Menopause Madness— How We Got Hormones So Wrong
- skpack2
- Apr 3
- 3 min read
For decades, we’ve been told menopause is just part of life—grin, bear it, and maybe take an antidepressant. Turns out, that’s complete garbage. Let’s talk about how bad press, horse hormones, and fearmongering left millions of women needlessly suffering.
Recently, I read a book that not only confirmed what I've always thought about post-menopausal states but also helped me understand why "the change" doesn't have to be the end of life as we [females] know it. The author not only provides personal testimony but further delves into debunking the long-quoted gospel about hormones and cancer.
If you're not familiar with what I'm referring to, there was a study called the Women's Health Initiative (WHI) that not only stopped early due to an uptick in invasive breast cancer but then one of the leading medical journals, the Journal of the American Medical Association, published a press release adding that the WHI was stopped due to an increased risk of coronary heart disease, stroke, and pulmonary embolisms.
So now...
Stop it all. Stop all the hormones. If an 8.5-year planned study with thousands of "healthy" menopausal women are dropping dead, then hormones are harmful, and we mustn't ever consider them again. There is a magic number in life where hormones turn against you, and the same ones that were always good for you and protected you are now inadequate. They will kill you.
That was in 2002. That is the gospel—the word.
For decades, we told kids to stay in school, don’t talk to strangers, and don’t do drugs.
For many years, we told menopausal women: Don’t do hormones, don’t talk about menopause, and exercise more. Have an antidepressant.
What some providers don't explain, differentiate, expand upon, or maybe even understand...
The infamous WHI study? Participants received:
Conjugated equine estrogens (Premarin, 0.625 mg/day)
Medroxyprogesterone acetate (Progestin, 2.5 mg/day)
All in one tablet (n = 8,506), compared to placebo (n = 8,102).
Let’s break that down:
Premarin (conjugated equine estrogen)
Progestin(s) (medroxyprogesterone acetate)
Depo-Provera (medroxyprogesterone acetate)
Provera (medroxyprogesterone)
Prempro (Premarin + medroxyprogesterone)
These were your grandmother’s hormones. Manufactured with good intent, sure. But I assure you—your body doesn’t naturally produce horse estrogen or synthetic progestins.
And yet, without this crucial differentiation, bio-identical hormones—like progesterone, estradiol, testosterone, liothyronine, and levothyroxine—got unfairly lumped in as the domino that starts the contagion.

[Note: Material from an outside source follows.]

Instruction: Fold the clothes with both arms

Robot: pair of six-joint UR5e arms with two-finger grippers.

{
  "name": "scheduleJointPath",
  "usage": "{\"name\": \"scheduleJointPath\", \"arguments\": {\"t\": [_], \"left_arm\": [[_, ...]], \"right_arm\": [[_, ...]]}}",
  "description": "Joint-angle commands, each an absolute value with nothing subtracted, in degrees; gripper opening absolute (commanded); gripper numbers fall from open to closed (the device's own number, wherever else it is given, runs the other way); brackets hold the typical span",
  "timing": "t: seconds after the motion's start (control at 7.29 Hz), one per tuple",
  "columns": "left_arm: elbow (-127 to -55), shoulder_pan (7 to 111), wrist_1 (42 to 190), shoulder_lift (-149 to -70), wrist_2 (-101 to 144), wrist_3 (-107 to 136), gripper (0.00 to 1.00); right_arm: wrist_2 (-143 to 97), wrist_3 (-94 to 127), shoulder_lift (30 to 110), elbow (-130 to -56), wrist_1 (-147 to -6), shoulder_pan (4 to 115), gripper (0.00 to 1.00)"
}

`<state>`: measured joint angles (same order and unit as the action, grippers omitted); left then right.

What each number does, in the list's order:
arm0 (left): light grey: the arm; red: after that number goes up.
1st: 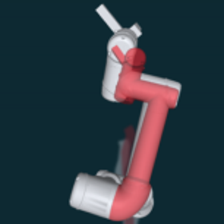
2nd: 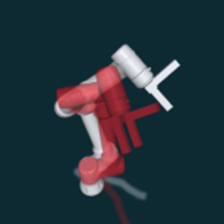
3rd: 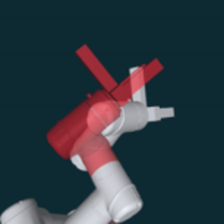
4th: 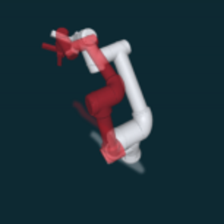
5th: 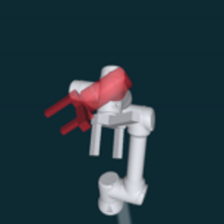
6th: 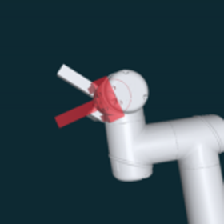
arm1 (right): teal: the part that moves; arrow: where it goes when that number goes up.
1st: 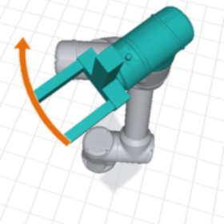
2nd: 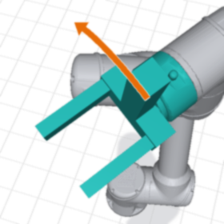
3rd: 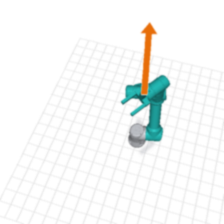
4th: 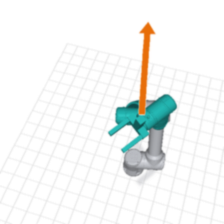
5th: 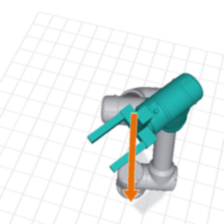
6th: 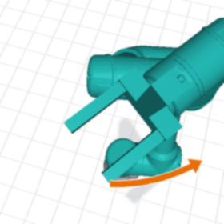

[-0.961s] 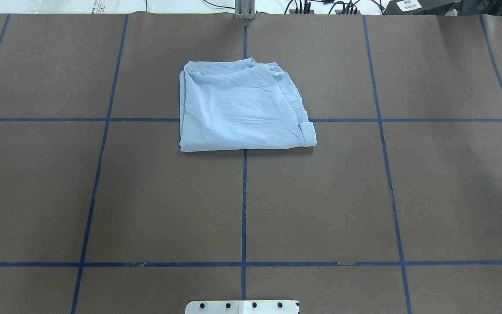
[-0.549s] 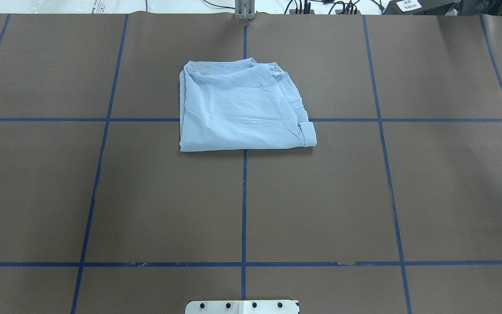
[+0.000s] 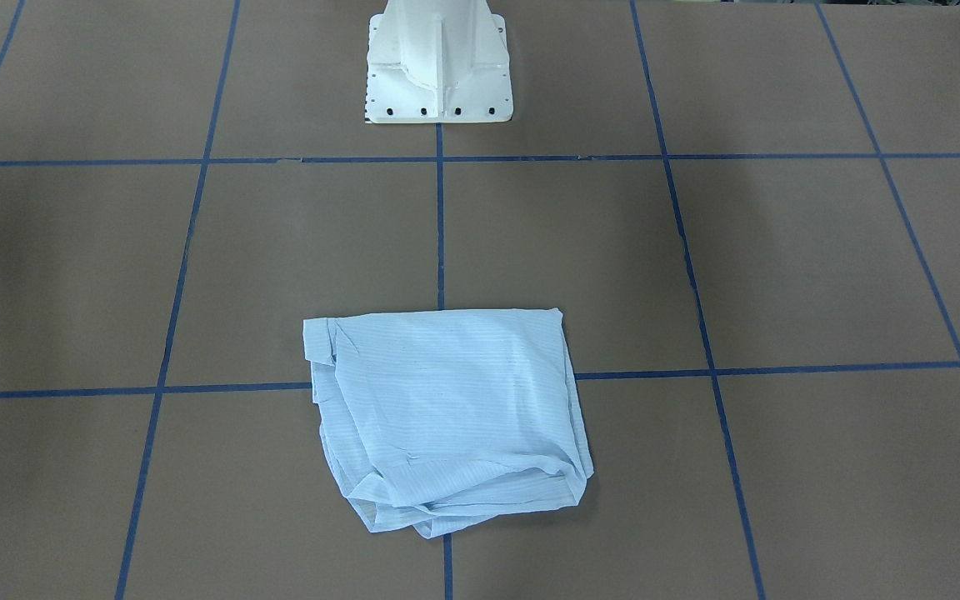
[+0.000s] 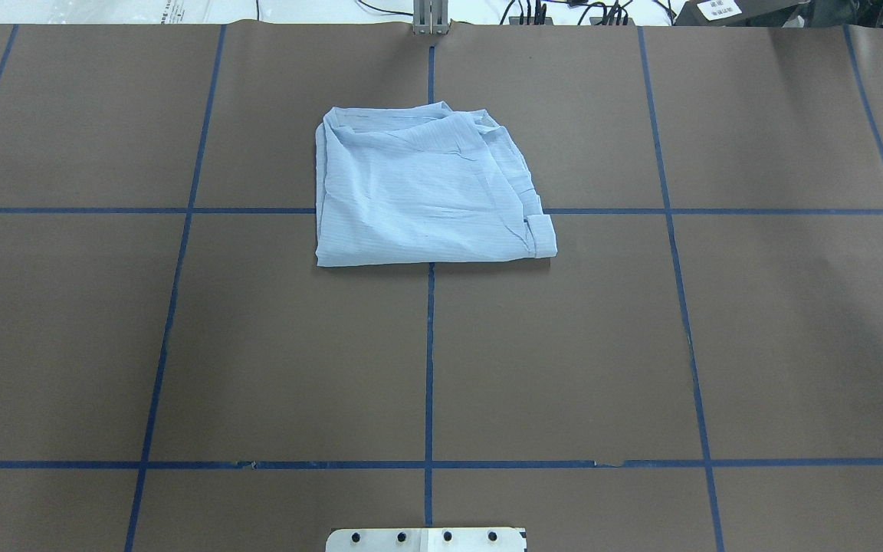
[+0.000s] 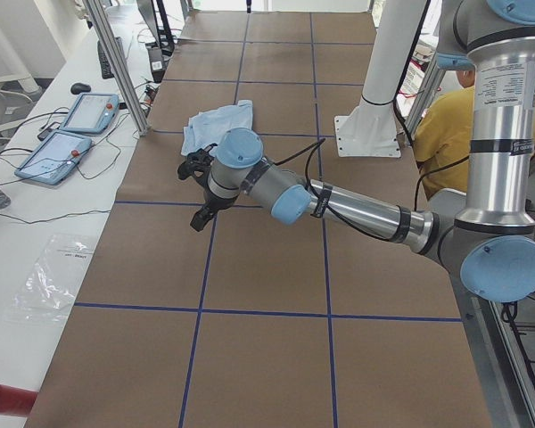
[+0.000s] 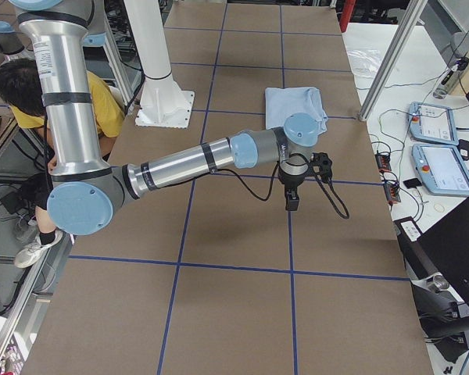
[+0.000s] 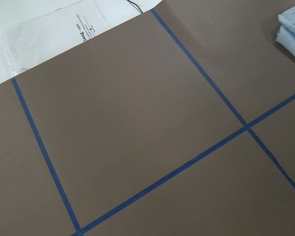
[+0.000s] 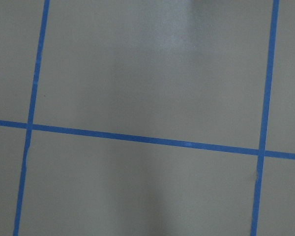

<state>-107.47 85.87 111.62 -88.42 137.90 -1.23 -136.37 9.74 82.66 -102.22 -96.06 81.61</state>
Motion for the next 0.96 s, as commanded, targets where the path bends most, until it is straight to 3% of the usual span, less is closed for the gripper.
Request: {"name": "scheduleJointPath", "arguments": {"t": [0.0, 0.82], "left_arm": [[-107.49, 85.87, 111.62, -88.42, 137.90, -1.14, 1.00], [-107.32, 85.87, 111.45, -88.51, 137.29, -1.05, 1.00]], "right_arm": [[-136.41, 9.76, 82.62, -102.22, -96.06, 81.56, 1.00], [-134.84, 9.67, 82.79, -102.13, -96.06, 81.65, 1.00]]}}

Case in point: Look at the warning labels. Even for bio-identical estradiol, they read:
"Estrogens +/- progestins not indicated for cardiovascular disease or dementia prevention; increased risk of stroke and DVT (from WHI estrogen-alone substudy) ... WHI regimens = conjugated estrogens 0.625 mg/day with or without medroxyprogesterone 2.5 mg/day. Other doses or estrogen/progestin combos not studied; BUT ASSUME SIMILAR RISK..."
Spoiler: That exact same warning appears under Premarin, Progestins, Depo-Provera, Provera, and Prempro.

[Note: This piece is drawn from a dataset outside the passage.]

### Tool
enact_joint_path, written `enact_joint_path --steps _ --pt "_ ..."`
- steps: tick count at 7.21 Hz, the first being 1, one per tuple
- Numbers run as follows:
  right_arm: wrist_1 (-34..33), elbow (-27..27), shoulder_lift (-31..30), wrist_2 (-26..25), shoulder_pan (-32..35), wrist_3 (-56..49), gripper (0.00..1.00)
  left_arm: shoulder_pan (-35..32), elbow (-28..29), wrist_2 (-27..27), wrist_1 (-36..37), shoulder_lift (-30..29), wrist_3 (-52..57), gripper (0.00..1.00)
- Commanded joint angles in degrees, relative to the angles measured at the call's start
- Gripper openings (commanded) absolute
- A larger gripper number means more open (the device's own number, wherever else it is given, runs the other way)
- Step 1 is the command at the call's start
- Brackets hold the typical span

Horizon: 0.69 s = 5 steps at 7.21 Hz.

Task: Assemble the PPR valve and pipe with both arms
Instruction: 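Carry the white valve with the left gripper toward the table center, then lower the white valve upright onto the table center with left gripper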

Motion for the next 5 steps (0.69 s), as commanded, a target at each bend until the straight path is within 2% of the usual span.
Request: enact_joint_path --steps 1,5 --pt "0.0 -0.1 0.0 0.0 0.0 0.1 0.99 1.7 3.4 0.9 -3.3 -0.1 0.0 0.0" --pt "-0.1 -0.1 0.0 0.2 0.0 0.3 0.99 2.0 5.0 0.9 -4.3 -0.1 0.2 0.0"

So, what does this actually mean?
It means… everyone stopped giving a second glance at the potential benefits of:
Bio-identical estradiol & progesterone
Testosterone therapy for women
Thyroid optimization
...
Hormones that actually match what the body produces.
Instead, we let a one-size-fits-none study from 20+ years ago shape an entire generation of fear and misinformation. We continue to let menopausal women walk around fanning themselves in subzero temperatures, exhausted from insomnia and overstimulated from anxiety that they never used to have until they hit menopause.
Your health deserves better.
Menopause? She can be tamed. We can return what she's missing in a bio-identical formula and regain her lost libido, tolerance, patience, and temperature regulation.